TASK ITEM:
Copy all entries without alteration and skip the pictures they hold.

Data items:
══════════
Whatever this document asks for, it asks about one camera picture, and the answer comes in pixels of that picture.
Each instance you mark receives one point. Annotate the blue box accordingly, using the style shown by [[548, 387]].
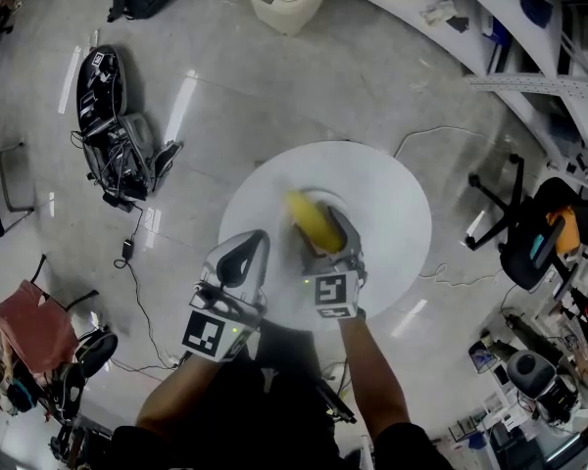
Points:
[[497, 34]]

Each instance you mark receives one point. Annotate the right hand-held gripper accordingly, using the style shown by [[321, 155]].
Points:
[[333, 292]]

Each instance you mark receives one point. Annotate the person's left forearm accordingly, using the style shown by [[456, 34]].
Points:
[[176, 394]]

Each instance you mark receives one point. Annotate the black power adapter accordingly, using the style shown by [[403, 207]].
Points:
[[127, 249]]

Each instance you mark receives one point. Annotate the narrow white metal shelving unit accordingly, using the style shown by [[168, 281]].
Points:
[[534, 83]]

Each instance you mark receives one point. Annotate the person's right forearm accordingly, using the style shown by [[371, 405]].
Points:
[[372, 375]]

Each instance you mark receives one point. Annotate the blue mesh bin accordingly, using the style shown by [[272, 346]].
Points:
[[482, 360]]

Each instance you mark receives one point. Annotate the cream lidded waste bin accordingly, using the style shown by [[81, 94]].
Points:
[[289, 3]]

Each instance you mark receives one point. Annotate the black folding chair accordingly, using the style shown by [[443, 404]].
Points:
[[83, 299]]

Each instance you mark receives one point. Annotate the gray round device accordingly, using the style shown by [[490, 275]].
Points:
[[531, 372]]

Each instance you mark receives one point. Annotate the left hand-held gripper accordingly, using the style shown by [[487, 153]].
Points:
[[210, 333]]

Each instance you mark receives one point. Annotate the black round stool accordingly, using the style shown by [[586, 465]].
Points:
[[98, 353]]

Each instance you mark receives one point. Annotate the teal item on chair seat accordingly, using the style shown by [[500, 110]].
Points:
[[536, 247]]

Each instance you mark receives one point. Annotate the black office chair with armrests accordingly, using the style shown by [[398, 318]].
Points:
[[519, 262]]

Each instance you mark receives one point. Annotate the person's body in dark clothes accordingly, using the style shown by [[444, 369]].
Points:
[[274, 409]]

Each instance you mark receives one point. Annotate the orange cushion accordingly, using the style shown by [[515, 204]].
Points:
[[566, 233]]

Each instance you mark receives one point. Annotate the black oval equipment case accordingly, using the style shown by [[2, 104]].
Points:
[[90, 81]]

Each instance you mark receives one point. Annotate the white plate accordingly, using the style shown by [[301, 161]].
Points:
[[323, 197]]

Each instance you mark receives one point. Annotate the dark blue cap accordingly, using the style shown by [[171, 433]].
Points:
[[536, 10]]

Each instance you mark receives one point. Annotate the yellow banana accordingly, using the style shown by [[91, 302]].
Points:
[[313, 220]]
══════════
SOLUTION:
Whatever this document asks for, it asks about one camera picture, and the answer comes in pixels of that picture.
Each instance you mark receives one point. Annotate the blue box accordingly, using the style shown by [[548, 387]].
Points:
[[497, 34]]

Each instance you mark receives one point. Annotate the right hand-held gripper accordingly, using the style shown by [[321, 155]].
Points:
[[333, 292]]

Each instance you mark receives one point. Annotate the person's left forearm accordingly, using the style shown by [[456, 34]].
Points:
[[176, 394]]

Each instance you mark receives one point. Annotate the black power adapter accordingly, using the style shown by [[403, 207]].
Points:
[[127, 249]]

Each instance you mark receives one point. Annotate the narrow white metal shelving unit accordingly, using the style shown by [[168, 281]].
Points:
[[534, 83]]

Each instance you mark receives one point. Annotate the person's right forearm accordingly, using the style shown by [[371, 405]].
Points:
[[372, 375]]

Each instance you mark receives one point. Annotate the blue mesh bin accordingly, using the style shown by [[272, 346]].
Points:
[[482, 360]]

Each instance you mark receives one point. Annotate the cream lidded waste bin accordingly, using the style shown by [[81, 94]].
Points:
[[289, 3]]

Each instance you mark receives one point. Annotate the black folding chair accordingly, using the style shown by [[443, 404]].
Points:
[[83, 299]]

Each instance you mark receives one point. Annotate the gray round device accordingly, using the style shown by [[490, 275]].
Points:
[[531, 372]]

Each instance you mark receives one point. Annotate the left hand-held gripper accordingly, using the style shown by [[487, 153]].
Points:
[[210, 333]]

Each instance you mark receives one point. Annotate the black round stool accordingly, using the style shown by [[586, 465]].
Points:
[[98, 353]]

Each instance you mark receives one point. Annotate the teal item on chair seat accordingly, using the style shown by [[500, 110]].
Points:
[[536, 247]]

Each instance you mark receives one point. Annotate the black office chair with armrests accordingly, using the style shown by [[398, 318]].
Points:
[[519, 262]]

Each instance you mark receives one point. Annotate the person's body in dark clothes accordingly, using the style shown by [[444, 369]].
Points:
[[274, 409]]

Each instance you mark receives one point. Annotate the orange cushion accordingly, using the style shown by [[515, 204]].
Points:
[[566, 233]]

Each instance you mark receives one point. Annotate the black oval equipment case accordingly, using the style shown by [[2, 104]].
Points:
[[90, 81]]

Each instance you mark receives one point. Annotate the white plate accordingly, using the style shown by [[301, 161]].
Points:
[[323, 197]]

Each instance you mark receives one point. Annotate the dark blue cap accordingly, using the style shown by [[171, 433]].
Points:
[[536, 10]]

Each instance you mark receives one point. Annotate the yellow banana accordingly, using the style shown by [[91, 302]].
Points:
[[313, 220]]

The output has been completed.